Figure 5.

Prealigned SCs can influence HMEVCs to form an oriented vessel network following the same direction. (A) Illustration of the experiment, where 100 × 10³ SCs were seeded on an aligned fibrous scaffold and cultured in SC proliferation medium for 7 DIV to form aligned cell bands. The scaffold was then covered with 300 μL of fibrin containing 1.5 M HMVECs/mL. The co-culture was maintained for 10 DIV in normal VM. Illustration made with biorender (https://biorender.com/). (B) Scanning electron microscopy (SEM) image of the scaffold showing the presence of aligned microsized polymeric fibers composed of PEOT/PBT. The scale bar represents 200 nm. (C) After 7 DIV in the scaffold, SCs were highly aligned.
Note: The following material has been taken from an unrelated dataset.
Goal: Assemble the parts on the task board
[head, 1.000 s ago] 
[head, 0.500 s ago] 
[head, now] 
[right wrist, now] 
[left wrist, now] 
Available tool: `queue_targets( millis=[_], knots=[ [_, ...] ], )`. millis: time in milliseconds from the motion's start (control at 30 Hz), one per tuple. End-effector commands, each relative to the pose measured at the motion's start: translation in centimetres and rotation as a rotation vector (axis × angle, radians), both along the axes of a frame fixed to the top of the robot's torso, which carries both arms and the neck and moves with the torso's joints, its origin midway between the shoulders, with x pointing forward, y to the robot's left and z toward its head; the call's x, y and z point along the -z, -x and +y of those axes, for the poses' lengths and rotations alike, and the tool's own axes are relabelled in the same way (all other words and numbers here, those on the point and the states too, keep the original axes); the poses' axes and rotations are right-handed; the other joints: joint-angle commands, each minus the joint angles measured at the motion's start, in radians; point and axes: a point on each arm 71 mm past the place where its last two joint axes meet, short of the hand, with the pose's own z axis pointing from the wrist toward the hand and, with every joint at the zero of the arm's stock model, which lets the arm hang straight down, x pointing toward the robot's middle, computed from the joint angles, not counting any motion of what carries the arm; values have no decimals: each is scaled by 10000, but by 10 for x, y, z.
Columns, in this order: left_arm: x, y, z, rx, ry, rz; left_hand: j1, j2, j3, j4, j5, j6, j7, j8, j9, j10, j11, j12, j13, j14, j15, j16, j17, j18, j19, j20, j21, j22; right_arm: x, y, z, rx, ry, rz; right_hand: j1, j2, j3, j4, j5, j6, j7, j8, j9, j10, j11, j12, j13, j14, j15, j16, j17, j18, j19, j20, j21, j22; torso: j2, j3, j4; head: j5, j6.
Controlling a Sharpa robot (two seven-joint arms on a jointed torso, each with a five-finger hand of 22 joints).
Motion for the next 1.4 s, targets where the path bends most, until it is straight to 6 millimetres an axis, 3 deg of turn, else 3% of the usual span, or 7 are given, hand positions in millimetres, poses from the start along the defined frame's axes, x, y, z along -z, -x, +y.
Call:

F-actin is shown in red and DAPI in blue. The scale bar represents 50 μm. (D) Presence of prealigned SCs promoted the formation of vessels (CD31, red) that follow an overall fiber direction (right). The mean length of these vessels is 550.9 ± 265.3 μm. In the absence of SCs within the scaffold/fibrin platform, HMVECs did not form vessels or follow any overall direction (left). (E) SCs immunostained by S100 (green) associated closely at the z-plane of the vessels (CD31, red). The vascular channels also displayed wide lumens as seen by the CD31 orthogonal projections of the xz- and yz-planes. (F) Quantification of HMVEC orientation via coherence measurement on equally sized ROIs from CD31+ micrographs (where 0 is full isotropy and 1 is full anisotropy). The presence of SCs promoted a statistically significant increase (p < 0.0001) in cell alignment. The bars represent the mean ± SD from five replicates per condition. Ten measurements were taken per sample. Statistics were performed using an unpaired t-test, where ****p < 0.0001.